Stepping down into the sunken informal entertainment area, the intimate ambience is heightened by the low seating arrangement where the mix and match of the old and the new is repeated. The decor comprises pieces collected painstakingly over the years, the colour scheme a sensuous plum. Old Anglo-Indian side tables, recent paintings by Jatin Das, the furniture a blend of nubuck leather, woven cane, wood, copper, buffed metal, stone and Emprador table tops, Cloissene lamps—an enameling technique practised widely in the Far East—are some of the pieces that catch the eye. A centre table stands on antique Mughal style beaten copper payas (legs). A colonial almirah inlaid with floral tiles at one end of the room finds a soul-mate in a fully functional Victorian fireplace at the other end. The 19th century carved wood fireplace has been given a post-modern look by the addition of burnt copper plates and brass buttons.
The dining room, with its simple clean lines and French windows, is awash with natural light and air. The view is equally dazzling—a sunlight dappled lotus pond framed in luxuriant foliage against a backdrop of well-manicured lawns. A glass-topped dining table for eight on a stone base rests on lion heads in black and white. The chairs upholstered in blue are inlaid in black and white and the two wooden console tables on either side have black granite tops, the fronts facaded by lapis lazuli inlay work.
While the console tables and dining table chairs are modern, an old Kerala wood and brass chest brings in the period flavour. An 80-year-old Burma teak cabinet inlaid with gold leaf rests above it. Silver attar danis find a place on the cabinet shelves. The mirror at the centre of the cabinet opens out to serve as a food hatch—aesthetic and at the same time utilitarian.

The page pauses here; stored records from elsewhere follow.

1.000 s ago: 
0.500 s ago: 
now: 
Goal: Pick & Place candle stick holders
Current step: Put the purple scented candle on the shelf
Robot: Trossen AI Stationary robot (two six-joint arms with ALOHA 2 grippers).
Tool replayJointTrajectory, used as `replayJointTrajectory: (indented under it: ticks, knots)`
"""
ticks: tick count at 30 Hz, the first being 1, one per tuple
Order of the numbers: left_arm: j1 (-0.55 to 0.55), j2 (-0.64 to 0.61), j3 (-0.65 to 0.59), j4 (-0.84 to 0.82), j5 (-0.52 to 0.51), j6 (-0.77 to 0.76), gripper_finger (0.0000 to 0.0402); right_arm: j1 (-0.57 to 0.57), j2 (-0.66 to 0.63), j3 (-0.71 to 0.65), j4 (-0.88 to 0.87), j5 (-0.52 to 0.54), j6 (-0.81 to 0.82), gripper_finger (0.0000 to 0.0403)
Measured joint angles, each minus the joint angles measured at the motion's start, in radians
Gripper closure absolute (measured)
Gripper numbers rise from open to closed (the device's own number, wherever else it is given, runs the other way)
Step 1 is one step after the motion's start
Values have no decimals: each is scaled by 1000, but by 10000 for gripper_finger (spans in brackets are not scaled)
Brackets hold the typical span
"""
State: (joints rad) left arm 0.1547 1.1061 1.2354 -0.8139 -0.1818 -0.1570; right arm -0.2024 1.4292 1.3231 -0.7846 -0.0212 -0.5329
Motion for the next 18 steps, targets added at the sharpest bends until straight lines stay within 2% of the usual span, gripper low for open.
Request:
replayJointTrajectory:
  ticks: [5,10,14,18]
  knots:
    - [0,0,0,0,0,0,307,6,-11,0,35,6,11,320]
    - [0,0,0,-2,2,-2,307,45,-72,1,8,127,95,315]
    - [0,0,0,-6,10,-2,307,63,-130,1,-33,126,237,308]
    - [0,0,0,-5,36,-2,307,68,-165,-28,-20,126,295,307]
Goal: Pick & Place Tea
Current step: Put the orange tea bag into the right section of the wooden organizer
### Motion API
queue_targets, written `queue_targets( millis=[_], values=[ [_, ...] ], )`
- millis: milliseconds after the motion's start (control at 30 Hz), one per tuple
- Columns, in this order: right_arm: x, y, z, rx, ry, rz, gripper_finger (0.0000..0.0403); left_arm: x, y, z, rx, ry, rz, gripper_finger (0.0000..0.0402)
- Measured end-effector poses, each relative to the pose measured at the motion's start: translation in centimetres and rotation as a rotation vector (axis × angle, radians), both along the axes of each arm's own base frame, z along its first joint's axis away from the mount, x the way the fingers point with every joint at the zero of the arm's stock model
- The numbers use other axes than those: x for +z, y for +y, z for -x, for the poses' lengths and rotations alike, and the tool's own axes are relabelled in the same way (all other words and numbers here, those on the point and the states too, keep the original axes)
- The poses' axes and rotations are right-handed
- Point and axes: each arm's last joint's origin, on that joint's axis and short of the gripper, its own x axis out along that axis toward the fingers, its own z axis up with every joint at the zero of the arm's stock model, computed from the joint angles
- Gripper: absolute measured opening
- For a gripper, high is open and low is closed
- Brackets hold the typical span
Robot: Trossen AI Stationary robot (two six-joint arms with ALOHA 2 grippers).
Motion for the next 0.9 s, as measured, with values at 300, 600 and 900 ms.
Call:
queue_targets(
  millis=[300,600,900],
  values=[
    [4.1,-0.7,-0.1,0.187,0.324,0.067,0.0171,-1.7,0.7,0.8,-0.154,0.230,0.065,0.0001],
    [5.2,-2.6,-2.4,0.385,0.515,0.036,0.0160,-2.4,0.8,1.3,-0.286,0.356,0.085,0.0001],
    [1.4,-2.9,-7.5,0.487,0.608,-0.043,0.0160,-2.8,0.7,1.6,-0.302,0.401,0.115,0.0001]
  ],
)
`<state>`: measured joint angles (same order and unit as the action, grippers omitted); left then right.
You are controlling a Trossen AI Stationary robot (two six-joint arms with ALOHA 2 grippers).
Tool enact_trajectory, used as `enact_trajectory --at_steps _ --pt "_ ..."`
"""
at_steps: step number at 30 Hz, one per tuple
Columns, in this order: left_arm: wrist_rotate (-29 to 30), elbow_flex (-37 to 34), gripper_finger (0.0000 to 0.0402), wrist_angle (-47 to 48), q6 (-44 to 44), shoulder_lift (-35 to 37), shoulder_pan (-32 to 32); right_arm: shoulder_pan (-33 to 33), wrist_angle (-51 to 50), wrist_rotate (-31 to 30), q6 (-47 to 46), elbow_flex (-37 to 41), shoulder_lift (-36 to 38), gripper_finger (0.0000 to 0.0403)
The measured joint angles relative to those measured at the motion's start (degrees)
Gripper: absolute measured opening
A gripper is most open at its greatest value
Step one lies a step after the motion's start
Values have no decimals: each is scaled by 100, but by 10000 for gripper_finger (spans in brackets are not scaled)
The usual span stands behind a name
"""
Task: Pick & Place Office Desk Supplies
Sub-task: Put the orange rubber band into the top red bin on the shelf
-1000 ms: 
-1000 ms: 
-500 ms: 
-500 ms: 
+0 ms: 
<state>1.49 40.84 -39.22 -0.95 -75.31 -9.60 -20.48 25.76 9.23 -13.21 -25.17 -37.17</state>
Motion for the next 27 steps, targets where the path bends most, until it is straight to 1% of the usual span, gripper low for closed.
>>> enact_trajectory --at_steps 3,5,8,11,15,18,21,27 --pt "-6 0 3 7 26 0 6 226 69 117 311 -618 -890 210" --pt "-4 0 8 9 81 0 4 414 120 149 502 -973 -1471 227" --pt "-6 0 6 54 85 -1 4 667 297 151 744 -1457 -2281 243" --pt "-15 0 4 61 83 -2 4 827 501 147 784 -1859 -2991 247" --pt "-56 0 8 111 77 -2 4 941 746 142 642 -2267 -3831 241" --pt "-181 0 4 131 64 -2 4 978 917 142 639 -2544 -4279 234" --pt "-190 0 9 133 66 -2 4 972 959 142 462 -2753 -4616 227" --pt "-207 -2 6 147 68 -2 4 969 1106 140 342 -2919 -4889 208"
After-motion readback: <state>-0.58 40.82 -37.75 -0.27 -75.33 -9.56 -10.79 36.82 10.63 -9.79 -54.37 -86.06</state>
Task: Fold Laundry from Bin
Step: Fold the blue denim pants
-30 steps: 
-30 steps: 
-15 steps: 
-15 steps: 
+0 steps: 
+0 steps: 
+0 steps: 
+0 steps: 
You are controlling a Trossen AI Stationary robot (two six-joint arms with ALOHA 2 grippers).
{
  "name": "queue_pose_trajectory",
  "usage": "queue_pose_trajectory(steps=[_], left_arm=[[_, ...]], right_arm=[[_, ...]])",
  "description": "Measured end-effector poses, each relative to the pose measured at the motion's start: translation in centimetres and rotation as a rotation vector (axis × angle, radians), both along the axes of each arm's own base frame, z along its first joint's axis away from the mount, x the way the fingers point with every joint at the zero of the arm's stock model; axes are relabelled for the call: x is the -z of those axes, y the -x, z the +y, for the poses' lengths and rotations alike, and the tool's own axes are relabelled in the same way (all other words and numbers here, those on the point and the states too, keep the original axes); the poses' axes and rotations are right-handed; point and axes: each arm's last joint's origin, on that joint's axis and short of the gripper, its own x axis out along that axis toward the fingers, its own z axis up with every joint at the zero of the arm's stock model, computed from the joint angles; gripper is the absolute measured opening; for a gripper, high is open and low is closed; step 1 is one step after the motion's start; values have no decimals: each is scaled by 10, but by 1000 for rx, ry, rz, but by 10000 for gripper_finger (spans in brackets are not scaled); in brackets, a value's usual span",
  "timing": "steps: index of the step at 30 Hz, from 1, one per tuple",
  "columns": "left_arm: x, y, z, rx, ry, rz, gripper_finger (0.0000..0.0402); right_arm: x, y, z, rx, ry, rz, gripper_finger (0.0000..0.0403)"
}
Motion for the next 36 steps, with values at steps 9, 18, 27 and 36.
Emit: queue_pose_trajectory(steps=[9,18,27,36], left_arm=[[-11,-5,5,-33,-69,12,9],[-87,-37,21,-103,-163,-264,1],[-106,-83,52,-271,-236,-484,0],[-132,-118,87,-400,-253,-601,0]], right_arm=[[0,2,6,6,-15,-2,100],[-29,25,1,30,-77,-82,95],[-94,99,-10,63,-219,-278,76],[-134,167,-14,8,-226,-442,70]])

While there are bedrooms and more bedrooms, one that deserves mention belongs to a farmhouse in Mandi. Neoclassical, with understated elegance and measuring approximately 500 ft, the room opens out from the entrance into a kind of hexagon.
Italian Botticcino marbled floors are complemented by walls in a neutral palette of light beige and curtains in bleached cotton. The entire colour scheme is muted—black, white and teak. At one end of the hexagon, a wrought iron lampstand stands next to the fully upholstered bed in bleached cotton and leather, a wooden sculpture placed at the head. A painting by Dharmanarayan Dasgupta along with a rug and a few cushions are the only colours in the room. At the other end, a small seating arrangement is offset by more of Dasgupta's canvases as well as painted terracotta vases.
The attached bathroom is a study in marble, done up in the Alicante and Botticcino varieties. A false ceiling accommodates the home office above, reached by a spiral staircase that rises from the bedroom. The mainframe of the staircase is in wrought iron and then combined with natural wood with marquetry in different tones of other wood.